*** Begin section ***
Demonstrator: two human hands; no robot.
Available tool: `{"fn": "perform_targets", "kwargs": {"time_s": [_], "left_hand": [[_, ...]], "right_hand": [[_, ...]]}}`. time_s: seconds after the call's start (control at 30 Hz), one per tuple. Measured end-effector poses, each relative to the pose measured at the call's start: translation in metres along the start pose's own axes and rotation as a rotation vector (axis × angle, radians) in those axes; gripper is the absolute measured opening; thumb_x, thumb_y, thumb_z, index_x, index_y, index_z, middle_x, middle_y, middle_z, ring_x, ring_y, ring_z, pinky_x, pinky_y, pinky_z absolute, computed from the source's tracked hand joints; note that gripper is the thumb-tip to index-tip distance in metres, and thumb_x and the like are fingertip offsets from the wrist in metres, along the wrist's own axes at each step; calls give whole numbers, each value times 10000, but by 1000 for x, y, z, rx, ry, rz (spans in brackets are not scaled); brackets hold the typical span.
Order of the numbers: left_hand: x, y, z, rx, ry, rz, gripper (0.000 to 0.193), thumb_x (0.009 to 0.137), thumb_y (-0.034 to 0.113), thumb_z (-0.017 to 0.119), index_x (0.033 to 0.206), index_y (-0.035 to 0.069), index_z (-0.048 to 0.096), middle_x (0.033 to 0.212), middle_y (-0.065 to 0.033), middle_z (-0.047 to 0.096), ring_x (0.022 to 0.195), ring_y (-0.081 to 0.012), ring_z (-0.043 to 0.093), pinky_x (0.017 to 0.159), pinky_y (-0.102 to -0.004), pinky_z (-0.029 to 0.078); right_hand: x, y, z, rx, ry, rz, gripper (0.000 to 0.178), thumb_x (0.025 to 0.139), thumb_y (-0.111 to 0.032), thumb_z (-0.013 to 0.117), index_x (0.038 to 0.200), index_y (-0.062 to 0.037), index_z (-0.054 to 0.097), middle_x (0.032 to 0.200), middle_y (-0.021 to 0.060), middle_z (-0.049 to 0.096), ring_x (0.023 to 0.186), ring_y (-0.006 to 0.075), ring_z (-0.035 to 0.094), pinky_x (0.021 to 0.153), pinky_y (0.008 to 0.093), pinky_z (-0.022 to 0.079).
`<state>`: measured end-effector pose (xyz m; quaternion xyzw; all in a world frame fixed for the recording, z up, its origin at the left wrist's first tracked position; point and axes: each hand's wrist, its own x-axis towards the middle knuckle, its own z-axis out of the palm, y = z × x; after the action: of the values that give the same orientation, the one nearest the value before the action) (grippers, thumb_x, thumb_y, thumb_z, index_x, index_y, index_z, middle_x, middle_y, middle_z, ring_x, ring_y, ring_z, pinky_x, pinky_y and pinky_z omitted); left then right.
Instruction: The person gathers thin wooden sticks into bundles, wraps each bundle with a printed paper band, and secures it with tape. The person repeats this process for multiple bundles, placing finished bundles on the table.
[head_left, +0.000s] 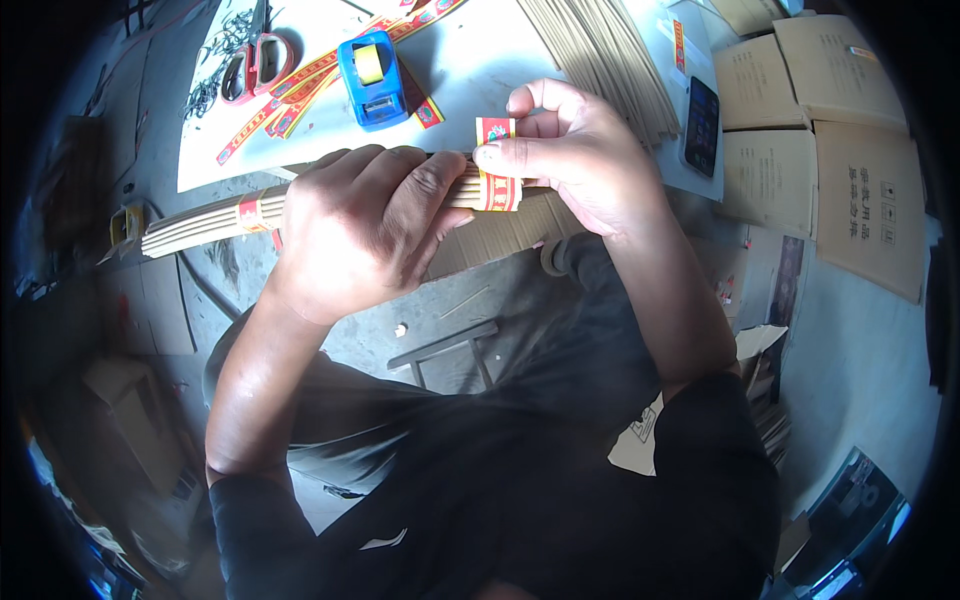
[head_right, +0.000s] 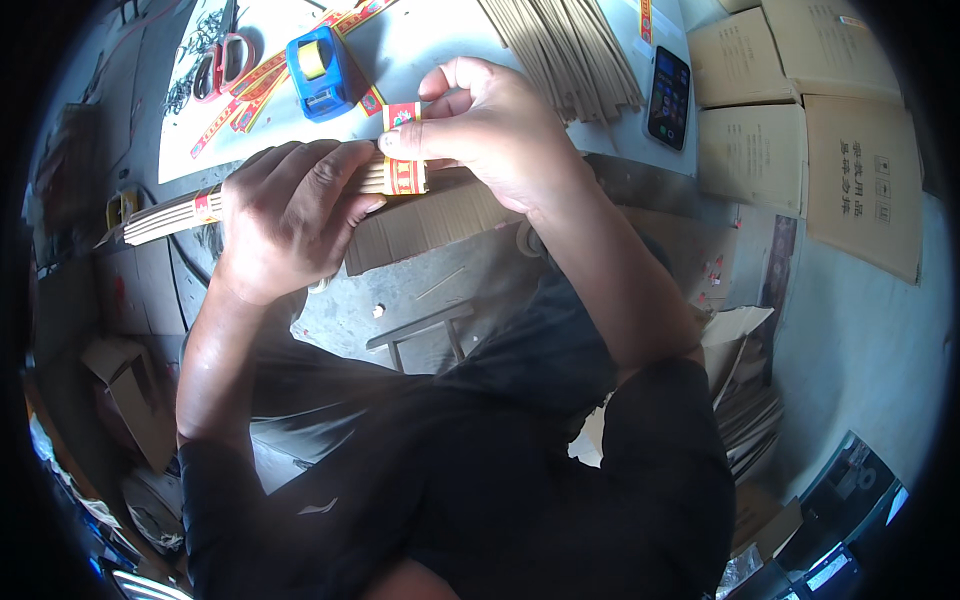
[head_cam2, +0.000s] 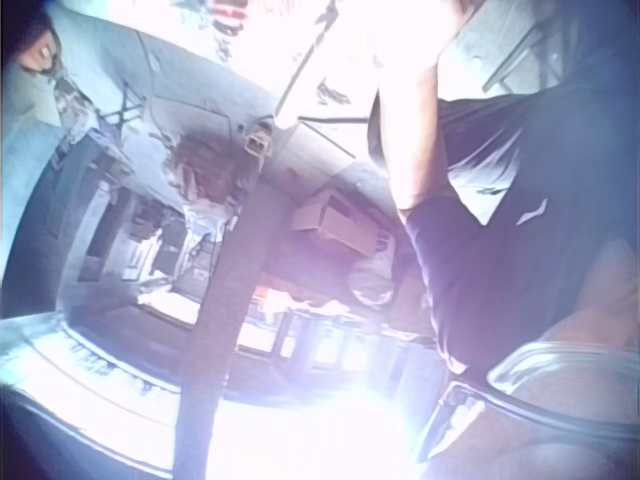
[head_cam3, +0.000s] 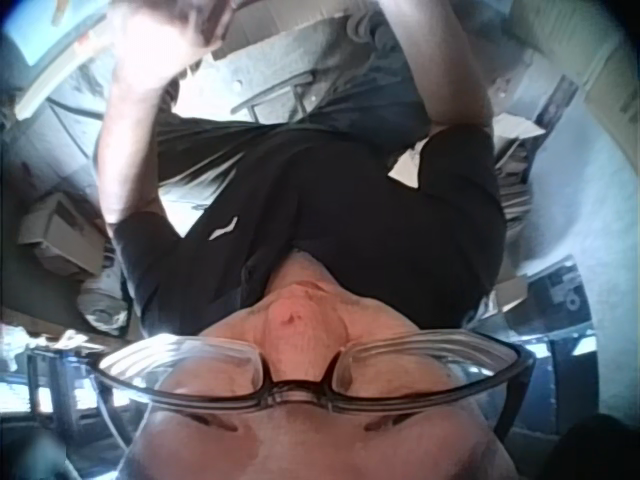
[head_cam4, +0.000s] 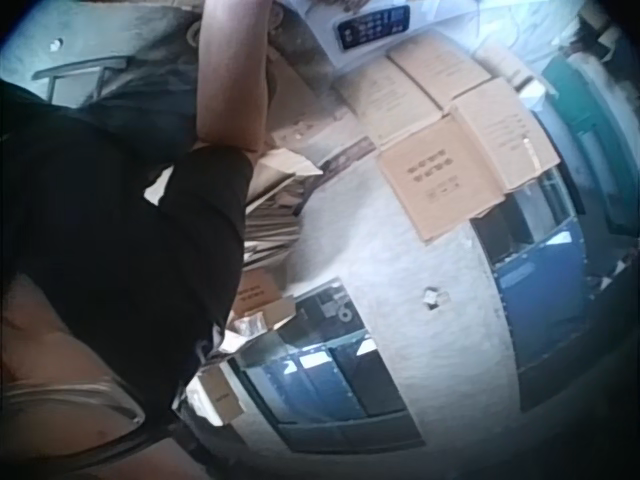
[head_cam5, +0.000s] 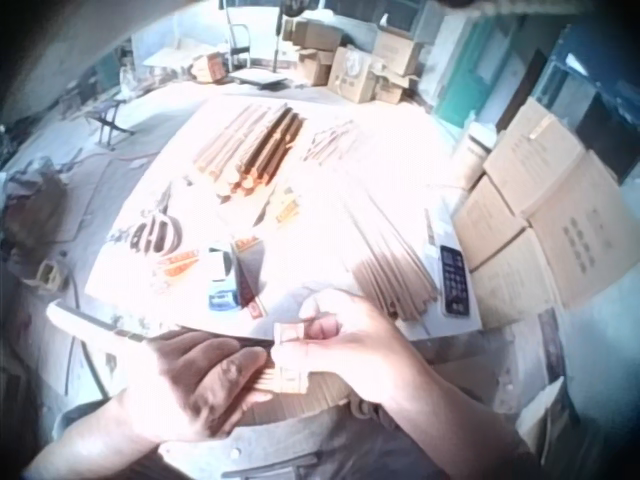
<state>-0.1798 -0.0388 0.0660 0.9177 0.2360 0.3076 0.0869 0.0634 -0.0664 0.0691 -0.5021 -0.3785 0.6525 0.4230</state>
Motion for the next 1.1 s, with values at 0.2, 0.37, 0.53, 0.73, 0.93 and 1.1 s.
{"fn": "perform_targets", "kwargs": {"time_s": [0.2, 0.37, 0.53, 0.73, 0.93, 1.1], "left_hand": [[-1, -2, 8, 42, 71, 56, 380, 866, 275, 840, 1143, 46, 714, 912, -76, 732, 716, -238, 720, 631, -360, 583], [1, -4, 12, 71, 112, 99, 389, 888, 295, 812, 1206, 87, 726, 885, -51, 702, 697, -206, 693, 605, -340, 566], [-6, -3, 14, 123, 76, 105, 586, 802, 230, 803, 1383, 258, 728, 941, -56, 672, 727, -204, 676, 613, -344, 564], [-11, -4, 15, 176, 50, 138, 695, 720, 217, 794, 1397, 360, 726, 998, -77, 665, 779, -223, 683, 639, -356, 577], [-5, 1, 15, 115, 52, 84, 700, 722, 183, 816, 1394, 360, 728, 1009, -65, 665, 731, -208, 674, 617, -345, 579], [15, 9, -7, -412, 48, -223, 421, 919, 85, 811, 1336, 98, 752, 870, -139, 760, 760, -191, 716, 655, -345, 577]], "right_hand": [[0, -1, -3, 35, -10, 48, 350, 923, -94, 829, 1159, -35, 576, 980, 84, 746, 885, 148, 743, 808, 299, 613], [-1, 6, -7, 95, -9, 38, 316, 936, -76, 802, 1164, -49, 585, 1014, 84, 743, 903, 149, 742, 820, 302, 616], [1, 6, -3, 159, 42, 71, 353, 908, -28, 799, 1173, 30, 574, 982, 118, 733, 888, 176, 746, 762, 285, 606], [-3, 5, 1, 142, 41, 68, 334, 952, -62, 780, 1214, -24, 576, 1032, 126, 744, 908, 202, 756, 812, 335, 621], [-6, 5, 3, 195, 86, 115, 365, 987, -77, 716, 1310, -11, 558, 1091, 127, 731, 930, 185, 733, 797, 331, 617], [2, 0, -9, 147, 92, 104, 364, 1027, -105, 636, 1373, -29, 555, 1167, 94, 717, 901, 132, 685, 775, 293, 582]]}}
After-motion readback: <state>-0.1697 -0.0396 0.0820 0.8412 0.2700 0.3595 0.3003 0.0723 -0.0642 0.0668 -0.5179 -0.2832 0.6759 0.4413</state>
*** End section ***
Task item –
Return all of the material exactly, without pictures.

Completed exercise –
Demonstrator: two human hands; no robot.
Available tool: `{"fn": "perform_targets", "kwargs": {"time_s": [_], "left_hand": [[_, ...]], "right_hand": [[_, ...]]}}`. time_s: seconds after the call's start (control at 30 Hz), one per tuple. Measured end-effector poses, each relative to the pose measured at the call's start: translation in metres along the start pose's own axes and rotation as a rotation vector (axis × angle, radians) in those axes; gripper is the absolute measured opening; thumb_x, thumb_y, thumb_z, index_x, index_y, index_z, middle_x, middle_y, middle_z, ring_x, ring_y, ring_z, pinky_x, pinky_y, pinky_z absolute, computed from the source's tracked hand joints; note that gripper is the thumb-tip to index-tip distance in metres, and thumb_x and the like are fingertip offsets from the wrist in metres, along the wrist's own axes at each step; calls give whole numbers, each value times 10000, but by 1000 for x, y, z, rx, ry, rz (spans in brackets are not scaled); brackets hold the typical span.
Order of the numbers: left_hand: x, y, z, rx, ry, rz, gripper (0.000 to 0.193), thumb_x (0.009 to 0.137), thumb_y (-0.034 to 0.113), thumb_z (-0.017 to 0.119), index_x (0.033 to 0.206), index_y (-0.035 to 0.069), index_z (-0.048 to 0.096), middle_x (0.033 to 0.212), middle_y (-0.065 to 0.033), middle_z (-0.047 to 0.096), ring_x (0.022 to 0.195), ring_y (-0.081 to 0.012), ring_z (-0.043 to 0.093), pinky_x (0.017 to 0.159), pinky_y (-0.102 to -0.004), pinky_z (-0.029 to 0.078); right_hand: x, y, z, rx, ry, rz, gripper (0.000 to 0.178), thumb_x (0.025 to 0.139), thumb_y (-0.111 to 0.032), thumb_z (-0.013 to 0.117), index_x (0.038 to 0.200), index_y (-0.062 to 0.037), index_z (-0.054 to 0.097), middle_x (0.032 to 0.200), middle_y (-0.021 to 0.060), middle_z (-0.049 to 0.096), ring_x (0.023 to 0.186), ring_y (-0.006 to 0.075), ring_z (-0.035 to 0.094), pinky_x (0.021 to 0.153), pinky_y (0.008 to 0.093), pinky_z (-0.022 to 0.079).
`<state>`: measured end-effector pose (xyz m; quaternion xyzw; all in a world frame fixed for the recording, z up, its origin at the left wrist's first tracked position; point and axes: each hand's wrist, its own x-axis towards the middle knuckle, its own z-axis out of the palm, y = z × x; after the action: of the values that give the same orientation, the one nearest the value before the action) (grippers, thumb_x, thumb_y, thumb_z, index_x, index_y, index_z, middle_x, middle_y, middle_z, ring_x, ring_y, ring_z, pinky_x, pinky_y and pinky_z omitted); left then right.
Instruction: The person gathers thin wooden sticks into bundles, wraps each bundle with a printed paper band, and secures it with tape. The person repeats this process for multiple bundles, placing finished bundles on the table.
[head_left, +0.000s] 
[head_right, +0.000s] 
[head_cam2, +0.000s] 
[head_cam3, +0.000s] 
[head_cam4, +0.000s] 
[head_cam5, +0.000s] 
<state>-0.1798 -0.0388 0.0660 0.9177 0.2360 0.3076 0.0869 0.0634 -0.0664 0.0691 -0.5021 -0.3785 0.6525 0.4230</state>
Motion for the next 1.1 s, with values at 0.2, 0.37, 0.53, 0.73, 0.93 and 1.1 s.
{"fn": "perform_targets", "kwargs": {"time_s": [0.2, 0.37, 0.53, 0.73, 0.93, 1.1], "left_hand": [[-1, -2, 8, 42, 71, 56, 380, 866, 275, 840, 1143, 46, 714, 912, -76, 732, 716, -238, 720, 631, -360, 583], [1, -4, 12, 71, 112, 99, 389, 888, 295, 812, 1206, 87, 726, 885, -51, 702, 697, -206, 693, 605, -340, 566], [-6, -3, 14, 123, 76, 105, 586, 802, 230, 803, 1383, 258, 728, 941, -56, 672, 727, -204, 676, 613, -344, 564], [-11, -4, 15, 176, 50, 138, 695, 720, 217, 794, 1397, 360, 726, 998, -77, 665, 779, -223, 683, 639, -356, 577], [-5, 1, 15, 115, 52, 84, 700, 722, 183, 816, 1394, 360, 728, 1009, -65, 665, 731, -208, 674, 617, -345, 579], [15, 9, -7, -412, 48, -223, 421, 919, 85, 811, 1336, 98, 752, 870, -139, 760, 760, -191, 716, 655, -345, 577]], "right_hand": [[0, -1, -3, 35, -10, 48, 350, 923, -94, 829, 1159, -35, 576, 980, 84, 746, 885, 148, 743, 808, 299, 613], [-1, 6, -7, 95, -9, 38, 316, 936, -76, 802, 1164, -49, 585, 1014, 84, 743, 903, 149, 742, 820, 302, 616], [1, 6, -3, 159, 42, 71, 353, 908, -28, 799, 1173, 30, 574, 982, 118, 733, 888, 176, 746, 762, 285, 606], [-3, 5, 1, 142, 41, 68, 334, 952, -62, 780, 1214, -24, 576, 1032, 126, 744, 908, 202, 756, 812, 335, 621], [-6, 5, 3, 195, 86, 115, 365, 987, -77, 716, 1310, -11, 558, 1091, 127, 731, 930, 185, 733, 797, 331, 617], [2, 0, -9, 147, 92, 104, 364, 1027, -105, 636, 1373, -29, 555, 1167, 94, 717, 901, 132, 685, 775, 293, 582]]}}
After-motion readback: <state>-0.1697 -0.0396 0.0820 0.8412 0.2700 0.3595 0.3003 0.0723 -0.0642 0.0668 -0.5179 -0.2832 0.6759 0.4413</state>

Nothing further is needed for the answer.